Indeed, any Blunt-Hawley strain pales in comparison to other recent intra-party Senate rivalries.

In 1999, after New Jersey Sen. Frank Lautenberg scolded fellow Garden State Sen. Bob Torricelli at a private Senate Democratic luncheon for telling a reporter he felt closer to the state’s Republican governor than to Lautenberg, Torricelli screamed, “You’re a f***ing piece of s**t!” and “I’m gonna cut your balls off!”

Soon thereafter, sick of feuding with his counterpart, Lautenberg decided to retire in part due to his hatred of the Torricelli, according to a Jason Zengerle obituary eulogizing Lautenberg. 

A more recent and perhaps closer analog would be Texas Sens. John Cornyn and Ted Cruz.

Soon after his election to the Senate in 2012, Cruz riled the Republican base — and built a national profile — by vowing to leverage a government shutdown to force President Barack Obama to sign a repeal of the Affordable Care Act, despite the fact that Obama would have sooner made John Edwards his Special Adviser on Unintended Pregnancy Reduction.

Like any reasonable observer, Cornyn knew Obama would veto any Obamacare repeal and that Congress would sustain it.
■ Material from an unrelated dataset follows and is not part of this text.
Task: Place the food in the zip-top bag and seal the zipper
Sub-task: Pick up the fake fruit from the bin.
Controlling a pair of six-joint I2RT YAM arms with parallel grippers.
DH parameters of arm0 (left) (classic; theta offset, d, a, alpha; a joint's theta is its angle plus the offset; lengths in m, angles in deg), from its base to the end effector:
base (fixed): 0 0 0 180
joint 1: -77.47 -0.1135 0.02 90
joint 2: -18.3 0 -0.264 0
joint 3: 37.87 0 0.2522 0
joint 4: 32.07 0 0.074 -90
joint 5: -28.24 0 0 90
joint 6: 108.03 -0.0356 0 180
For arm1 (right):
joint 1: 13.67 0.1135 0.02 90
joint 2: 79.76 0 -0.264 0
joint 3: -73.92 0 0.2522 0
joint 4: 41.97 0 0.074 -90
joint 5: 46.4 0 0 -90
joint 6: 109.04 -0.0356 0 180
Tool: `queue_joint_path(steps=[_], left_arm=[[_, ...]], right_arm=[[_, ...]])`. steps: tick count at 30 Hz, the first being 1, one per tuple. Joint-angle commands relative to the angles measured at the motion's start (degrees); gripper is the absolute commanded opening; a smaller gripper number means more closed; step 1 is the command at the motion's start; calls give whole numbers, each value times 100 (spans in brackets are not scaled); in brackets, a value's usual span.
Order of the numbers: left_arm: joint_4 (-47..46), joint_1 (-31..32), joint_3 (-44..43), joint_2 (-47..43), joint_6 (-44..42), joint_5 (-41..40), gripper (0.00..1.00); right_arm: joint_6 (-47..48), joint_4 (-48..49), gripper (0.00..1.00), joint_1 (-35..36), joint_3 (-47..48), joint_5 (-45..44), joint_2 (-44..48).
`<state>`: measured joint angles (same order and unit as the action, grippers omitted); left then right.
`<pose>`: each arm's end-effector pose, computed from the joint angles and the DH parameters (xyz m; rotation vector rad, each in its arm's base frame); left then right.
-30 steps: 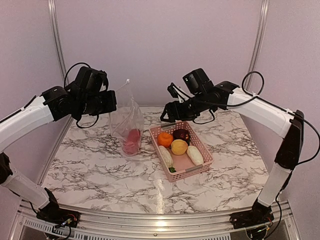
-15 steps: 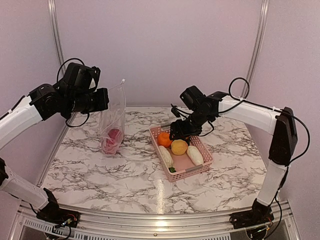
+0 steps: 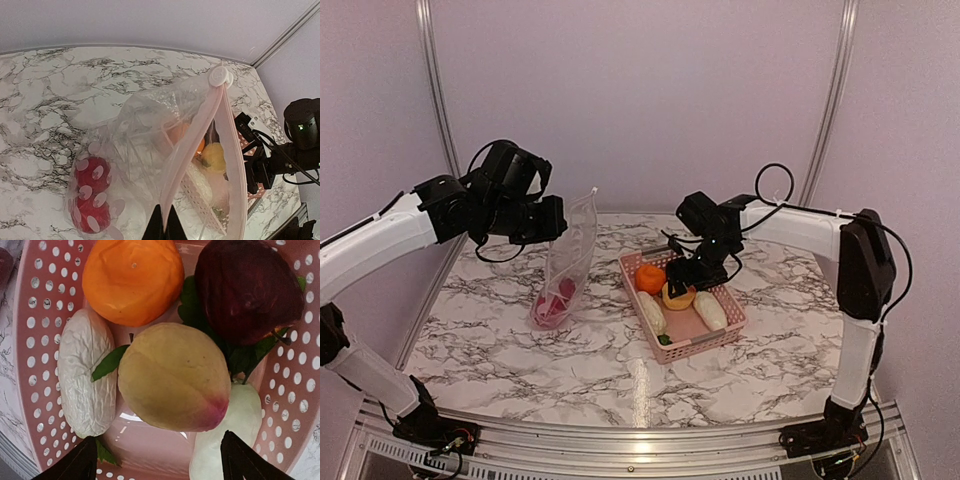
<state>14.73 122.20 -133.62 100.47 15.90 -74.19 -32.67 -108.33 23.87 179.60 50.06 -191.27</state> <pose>0.2329 -0.2199 0.3747 0.0776 2.1885 -0.5647 0.3156 0.2476 0.2294 -0.6236 2.8220 0.3427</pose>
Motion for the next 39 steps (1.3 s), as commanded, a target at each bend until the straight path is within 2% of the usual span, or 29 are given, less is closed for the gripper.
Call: queue_joint_path(steps=[1,13,30,39], left_arm=[[-126,-17,103,72,71,141,0],[-147,-25,249,-96,208,165,0],[-202,-25,526,-291,388,139,0],[-309,-25,553,-220,400,224,0]], right_arm=[[-11,10,83,-124,323,-77,-280],[-18,264,85,-117,852,5,-908],[-162,660,86,-120,216,161,-821],[-269,685,76,-118,46,-139,-261]])
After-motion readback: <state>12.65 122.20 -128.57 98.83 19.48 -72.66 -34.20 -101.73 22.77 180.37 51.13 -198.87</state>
He joined then-Speaker John Boehner and other leading Republicans to try and rein Cruz in before Cruz spearheaded a politically disastrous government shutdown for which Republicans would be blamed.

Things went as Cornyn had predicted, and yet Cruz was the one who walked away from the train wreck as the poster boy of the then-ascendant Tea Party, and a rising 2016 presidential candidate.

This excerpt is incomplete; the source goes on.